** DATA SECTION follows **

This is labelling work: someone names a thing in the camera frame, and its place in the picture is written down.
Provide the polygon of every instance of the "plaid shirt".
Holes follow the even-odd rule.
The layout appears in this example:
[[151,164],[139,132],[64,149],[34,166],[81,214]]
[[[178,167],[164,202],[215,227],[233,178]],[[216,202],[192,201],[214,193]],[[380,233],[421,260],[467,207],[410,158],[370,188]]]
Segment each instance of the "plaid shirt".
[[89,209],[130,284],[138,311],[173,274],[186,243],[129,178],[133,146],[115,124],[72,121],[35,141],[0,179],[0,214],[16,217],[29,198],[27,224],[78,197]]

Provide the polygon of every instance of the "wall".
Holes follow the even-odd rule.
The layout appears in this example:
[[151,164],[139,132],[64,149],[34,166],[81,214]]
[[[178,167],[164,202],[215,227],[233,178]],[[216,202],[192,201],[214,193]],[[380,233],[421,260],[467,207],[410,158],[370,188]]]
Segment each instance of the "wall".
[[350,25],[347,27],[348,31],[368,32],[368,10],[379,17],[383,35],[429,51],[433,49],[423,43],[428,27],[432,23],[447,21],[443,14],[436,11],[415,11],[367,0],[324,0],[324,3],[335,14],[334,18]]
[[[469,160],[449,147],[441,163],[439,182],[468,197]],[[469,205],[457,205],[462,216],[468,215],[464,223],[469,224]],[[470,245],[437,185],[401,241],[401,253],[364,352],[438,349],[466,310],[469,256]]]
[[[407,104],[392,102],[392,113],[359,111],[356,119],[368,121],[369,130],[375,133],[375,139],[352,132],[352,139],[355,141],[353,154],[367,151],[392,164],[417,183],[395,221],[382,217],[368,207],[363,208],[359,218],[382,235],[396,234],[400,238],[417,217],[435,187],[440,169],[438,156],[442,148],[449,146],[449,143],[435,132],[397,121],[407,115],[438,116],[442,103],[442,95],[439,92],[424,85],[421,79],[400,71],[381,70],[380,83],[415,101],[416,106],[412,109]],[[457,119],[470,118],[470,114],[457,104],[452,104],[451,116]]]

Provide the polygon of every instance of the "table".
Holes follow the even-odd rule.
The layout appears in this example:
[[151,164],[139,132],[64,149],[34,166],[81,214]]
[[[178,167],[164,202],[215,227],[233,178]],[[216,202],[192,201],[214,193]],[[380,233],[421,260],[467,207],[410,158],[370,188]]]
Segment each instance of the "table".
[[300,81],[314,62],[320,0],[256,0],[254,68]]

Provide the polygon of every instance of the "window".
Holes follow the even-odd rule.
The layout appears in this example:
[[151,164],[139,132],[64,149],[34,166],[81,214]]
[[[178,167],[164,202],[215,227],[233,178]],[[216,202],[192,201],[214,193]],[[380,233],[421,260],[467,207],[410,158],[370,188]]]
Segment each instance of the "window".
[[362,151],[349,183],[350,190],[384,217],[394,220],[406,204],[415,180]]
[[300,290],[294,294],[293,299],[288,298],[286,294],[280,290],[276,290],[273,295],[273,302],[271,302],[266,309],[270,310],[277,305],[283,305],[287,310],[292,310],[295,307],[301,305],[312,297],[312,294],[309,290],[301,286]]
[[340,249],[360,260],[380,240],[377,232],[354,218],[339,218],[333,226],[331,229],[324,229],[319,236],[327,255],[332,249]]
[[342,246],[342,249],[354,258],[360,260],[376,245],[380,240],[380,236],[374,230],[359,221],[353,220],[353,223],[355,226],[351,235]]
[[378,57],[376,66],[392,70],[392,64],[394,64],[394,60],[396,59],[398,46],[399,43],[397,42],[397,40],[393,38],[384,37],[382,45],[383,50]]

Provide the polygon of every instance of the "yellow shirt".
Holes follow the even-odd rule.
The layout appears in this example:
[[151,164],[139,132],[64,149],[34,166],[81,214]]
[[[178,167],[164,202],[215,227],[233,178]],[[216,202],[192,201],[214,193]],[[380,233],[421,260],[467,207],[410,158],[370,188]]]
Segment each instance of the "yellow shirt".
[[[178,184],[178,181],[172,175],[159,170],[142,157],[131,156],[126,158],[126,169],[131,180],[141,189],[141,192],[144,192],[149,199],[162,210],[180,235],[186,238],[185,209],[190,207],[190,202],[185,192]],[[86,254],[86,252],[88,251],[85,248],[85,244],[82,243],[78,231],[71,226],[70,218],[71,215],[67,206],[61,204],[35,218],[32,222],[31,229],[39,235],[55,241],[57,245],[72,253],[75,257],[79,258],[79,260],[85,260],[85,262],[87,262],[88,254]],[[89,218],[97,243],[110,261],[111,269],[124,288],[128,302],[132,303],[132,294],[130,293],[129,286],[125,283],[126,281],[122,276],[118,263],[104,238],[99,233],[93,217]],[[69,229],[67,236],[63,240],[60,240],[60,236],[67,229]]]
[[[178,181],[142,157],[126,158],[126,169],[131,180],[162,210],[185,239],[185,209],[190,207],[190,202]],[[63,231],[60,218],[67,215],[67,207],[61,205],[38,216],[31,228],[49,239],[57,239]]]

** End of DATA SECTION **

- _WORK ITEM_: Show the lines above that have the word "Provide".

- _ANSWER SPACE_:
Provide the polygon of every instance of the "plaid shirt".
Provide the polygon of every instance of the "wall".
Provide the polygon of every instance of the "table".
Provide the polygon of every instance of the "window".
Provide the polygon of every instance of the "yellow shirt".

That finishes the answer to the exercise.